PROBLEM REQUIREMENTS: Answer with nothing except the number of lines in the listing that include the word "trace".

DATA EXTRACT:
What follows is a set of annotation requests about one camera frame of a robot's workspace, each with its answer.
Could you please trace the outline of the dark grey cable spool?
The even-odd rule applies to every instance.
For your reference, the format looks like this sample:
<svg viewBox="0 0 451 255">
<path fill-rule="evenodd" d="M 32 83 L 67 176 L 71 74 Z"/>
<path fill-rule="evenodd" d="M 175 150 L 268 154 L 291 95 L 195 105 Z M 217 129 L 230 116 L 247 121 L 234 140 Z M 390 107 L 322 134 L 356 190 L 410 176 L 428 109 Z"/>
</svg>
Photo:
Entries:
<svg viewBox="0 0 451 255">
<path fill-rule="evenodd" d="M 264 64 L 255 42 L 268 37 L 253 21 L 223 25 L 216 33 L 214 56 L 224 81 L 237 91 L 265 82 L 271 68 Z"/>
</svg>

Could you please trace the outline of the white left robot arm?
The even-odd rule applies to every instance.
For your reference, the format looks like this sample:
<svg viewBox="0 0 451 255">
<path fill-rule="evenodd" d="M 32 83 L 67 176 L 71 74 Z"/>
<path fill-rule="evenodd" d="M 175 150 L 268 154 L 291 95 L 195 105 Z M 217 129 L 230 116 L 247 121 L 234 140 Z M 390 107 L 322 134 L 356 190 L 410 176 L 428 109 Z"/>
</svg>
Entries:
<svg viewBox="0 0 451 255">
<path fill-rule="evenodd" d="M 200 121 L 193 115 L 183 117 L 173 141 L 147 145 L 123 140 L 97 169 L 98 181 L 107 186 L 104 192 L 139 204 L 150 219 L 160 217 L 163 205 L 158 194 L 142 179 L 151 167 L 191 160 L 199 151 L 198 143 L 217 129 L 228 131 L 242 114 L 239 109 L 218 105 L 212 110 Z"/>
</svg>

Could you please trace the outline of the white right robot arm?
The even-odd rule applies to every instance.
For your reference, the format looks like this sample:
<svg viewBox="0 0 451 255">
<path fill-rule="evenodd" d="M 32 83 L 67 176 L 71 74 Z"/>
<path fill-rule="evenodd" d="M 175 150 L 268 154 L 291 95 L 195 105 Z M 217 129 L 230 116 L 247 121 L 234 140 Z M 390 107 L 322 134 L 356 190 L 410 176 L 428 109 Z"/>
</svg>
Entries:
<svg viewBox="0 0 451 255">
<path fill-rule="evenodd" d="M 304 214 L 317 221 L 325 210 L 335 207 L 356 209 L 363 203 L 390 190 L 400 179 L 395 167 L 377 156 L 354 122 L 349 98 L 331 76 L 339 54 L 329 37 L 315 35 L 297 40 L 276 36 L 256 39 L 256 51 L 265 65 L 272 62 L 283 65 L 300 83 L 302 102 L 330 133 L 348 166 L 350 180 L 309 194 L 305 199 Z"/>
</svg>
* * *
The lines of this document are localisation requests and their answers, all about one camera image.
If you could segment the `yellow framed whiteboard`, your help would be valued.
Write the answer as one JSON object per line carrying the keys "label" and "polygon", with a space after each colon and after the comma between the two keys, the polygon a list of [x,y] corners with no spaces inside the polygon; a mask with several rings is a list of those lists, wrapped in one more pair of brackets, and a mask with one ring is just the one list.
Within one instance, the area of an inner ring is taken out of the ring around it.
--
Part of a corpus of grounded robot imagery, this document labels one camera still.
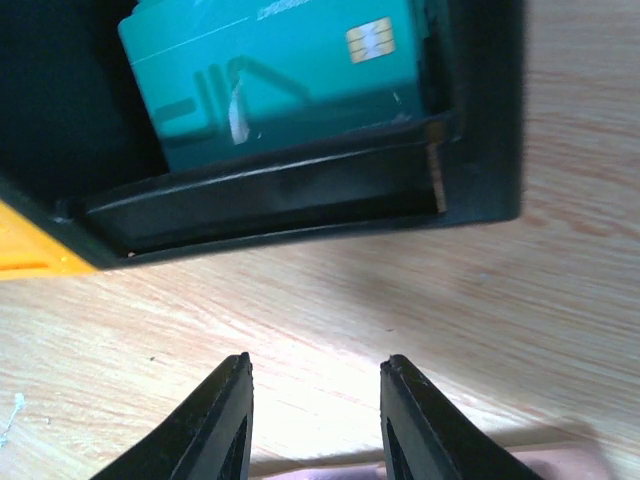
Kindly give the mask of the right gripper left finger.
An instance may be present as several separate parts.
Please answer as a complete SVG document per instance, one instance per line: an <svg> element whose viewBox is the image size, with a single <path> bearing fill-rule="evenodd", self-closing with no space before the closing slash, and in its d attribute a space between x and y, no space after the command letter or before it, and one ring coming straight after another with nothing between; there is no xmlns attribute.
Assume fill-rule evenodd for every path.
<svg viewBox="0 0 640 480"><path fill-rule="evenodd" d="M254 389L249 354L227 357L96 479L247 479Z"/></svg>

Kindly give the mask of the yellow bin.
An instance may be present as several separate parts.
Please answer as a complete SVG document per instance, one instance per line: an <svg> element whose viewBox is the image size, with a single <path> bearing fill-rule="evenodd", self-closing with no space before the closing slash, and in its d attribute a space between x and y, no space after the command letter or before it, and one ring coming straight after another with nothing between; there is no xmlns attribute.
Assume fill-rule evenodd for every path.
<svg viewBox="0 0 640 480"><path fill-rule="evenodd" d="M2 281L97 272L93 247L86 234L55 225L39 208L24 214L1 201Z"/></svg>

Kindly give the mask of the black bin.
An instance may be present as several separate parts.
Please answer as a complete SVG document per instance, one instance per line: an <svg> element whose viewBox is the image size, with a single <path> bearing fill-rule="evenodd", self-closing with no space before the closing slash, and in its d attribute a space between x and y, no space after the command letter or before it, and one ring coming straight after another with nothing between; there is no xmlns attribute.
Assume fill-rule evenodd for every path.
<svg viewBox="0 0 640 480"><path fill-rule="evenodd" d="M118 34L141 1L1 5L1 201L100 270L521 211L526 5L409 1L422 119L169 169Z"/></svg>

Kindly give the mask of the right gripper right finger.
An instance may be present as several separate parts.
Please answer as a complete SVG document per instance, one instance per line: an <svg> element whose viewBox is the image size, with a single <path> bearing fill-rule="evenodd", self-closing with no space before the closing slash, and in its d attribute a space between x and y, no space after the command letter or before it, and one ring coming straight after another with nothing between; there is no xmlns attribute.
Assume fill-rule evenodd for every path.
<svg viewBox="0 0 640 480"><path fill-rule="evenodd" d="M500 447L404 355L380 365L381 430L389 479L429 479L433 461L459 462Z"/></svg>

TASK SOLUTION: 3